Analytical performance verification of a high throughput system for Hepatitis B and Hepatitis C viral load quantifications

Objective: To verify the analytical performance of cobas® HBV PCR and cobas® HCV PCR assays with Abbott m2000 RealTime System as the reference method. Design: De-identified residual, archived patient specimens, and College of American Pathologists (CAP) proficiency testing samples were used. Analytical parameters verified were accuracy, precision, limit of detection (LOD), linear range, and cross-contamination. Experiments were designed in accordance with Clinical Laboratories Standards Institute (CLSI) guidelines and CAP standards. Analysis of accuracy was done through regression plots and Bland Altman analyses. Precision was analyzed through coefficient of variation and ANOVA; LOD through probit analysis; and linear range through polynomial fit analysis.

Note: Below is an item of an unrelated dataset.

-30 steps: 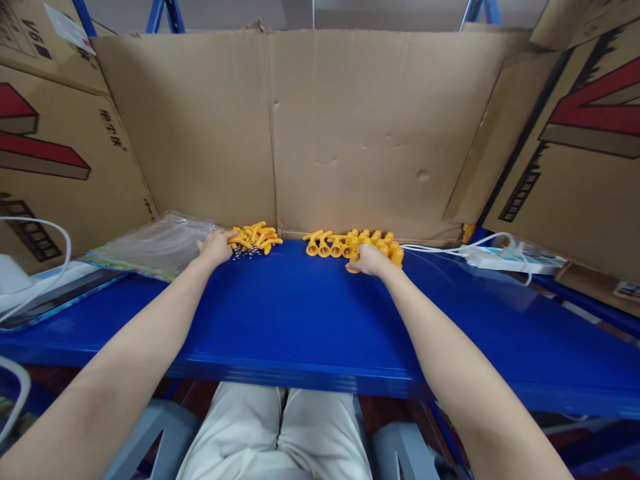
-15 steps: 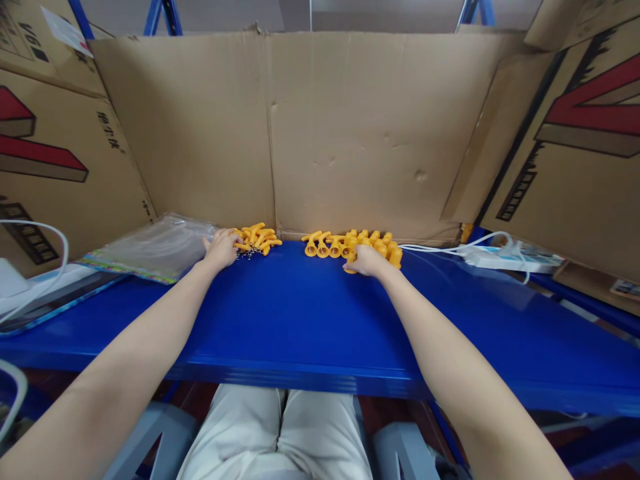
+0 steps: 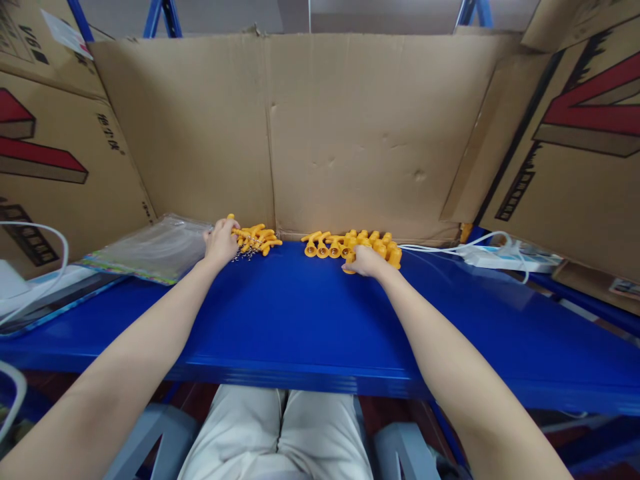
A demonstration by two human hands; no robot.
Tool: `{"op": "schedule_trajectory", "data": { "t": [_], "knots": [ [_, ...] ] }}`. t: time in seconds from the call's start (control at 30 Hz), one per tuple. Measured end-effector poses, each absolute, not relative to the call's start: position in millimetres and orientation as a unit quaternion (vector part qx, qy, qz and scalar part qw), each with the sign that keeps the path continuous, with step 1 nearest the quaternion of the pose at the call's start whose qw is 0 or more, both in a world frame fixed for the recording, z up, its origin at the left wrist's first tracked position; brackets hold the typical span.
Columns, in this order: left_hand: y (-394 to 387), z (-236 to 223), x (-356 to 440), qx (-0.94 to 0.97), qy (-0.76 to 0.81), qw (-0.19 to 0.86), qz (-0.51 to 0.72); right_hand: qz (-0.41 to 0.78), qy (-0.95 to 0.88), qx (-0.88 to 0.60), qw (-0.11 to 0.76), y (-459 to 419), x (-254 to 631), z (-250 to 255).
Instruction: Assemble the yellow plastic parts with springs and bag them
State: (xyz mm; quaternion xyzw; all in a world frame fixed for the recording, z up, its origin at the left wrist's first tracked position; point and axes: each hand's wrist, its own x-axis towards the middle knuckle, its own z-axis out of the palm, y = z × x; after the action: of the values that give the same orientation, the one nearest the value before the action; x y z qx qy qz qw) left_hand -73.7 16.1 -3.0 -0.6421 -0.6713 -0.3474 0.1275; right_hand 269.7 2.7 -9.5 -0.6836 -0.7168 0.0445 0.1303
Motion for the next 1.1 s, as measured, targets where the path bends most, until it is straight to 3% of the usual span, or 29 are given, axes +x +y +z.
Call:
{"op": "schedule_trajectory", "data": {
  "t": [0.3, 0.77, 0.9, 1.1],
  "knots": [
    [10.4, 3.5, -56.6, -0.681, -0.622, 0.139, -0.360, 0.063, -0.710, -0.683, 0.160, -1.8, 247.7, -10.8],
    [17.1, -9.3, -43.1, -0.781, -0.522, 0.076, -0.335, 0.113, -0.687, -0.702, 0.150, 6.6, 227.0, -8.9],
    [17.1, -11.3, -38.7, -0.805, -0.493, 0.056, -0.325, 0.068, -0.690, -0.697, 0.185, 6.3, 226.8, -19.0],
    [10.7, -8.4, -33.0, -0.812, -0.499, 0.047, -0.298, -0.045, -0.721, -0.670, 0.171, -0.6, 222.4, -20.9]
  ]
}}
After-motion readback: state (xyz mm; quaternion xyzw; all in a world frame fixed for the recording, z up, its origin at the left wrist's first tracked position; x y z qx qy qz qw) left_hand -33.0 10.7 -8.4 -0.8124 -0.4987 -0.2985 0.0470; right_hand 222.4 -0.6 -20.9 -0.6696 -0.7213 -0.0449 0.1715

Results: The regression plots for accuracy showed a slope nearing 1, with a y-intercept close to zero, while Bland Altman analyses also showed no systematic evidence of bias, though concordance of results was not perfect near the lower limit of quantification. Coefficients of variation were all below 15%, while ANOVA returned p-values above 0.99, indicating no statistically significant imprecision. The LOD verified were an order of magnitude higher than the manufacturer reported ones for both assays, while the linear range verified was more limited. Within the verified range, polynomial fit analysis showed line to be the best fit for the data. Conclusions: cobas® HBV PCR and cobas® HCV PCR assays showed acceptable accuracy, acceptable precision, as well as no evidence of cross-contamination. The LOD verified were higher, and linear ranges more limited than those reported by the manufacturer. Verifications of these may be limited by availability of appropriate testing specimens.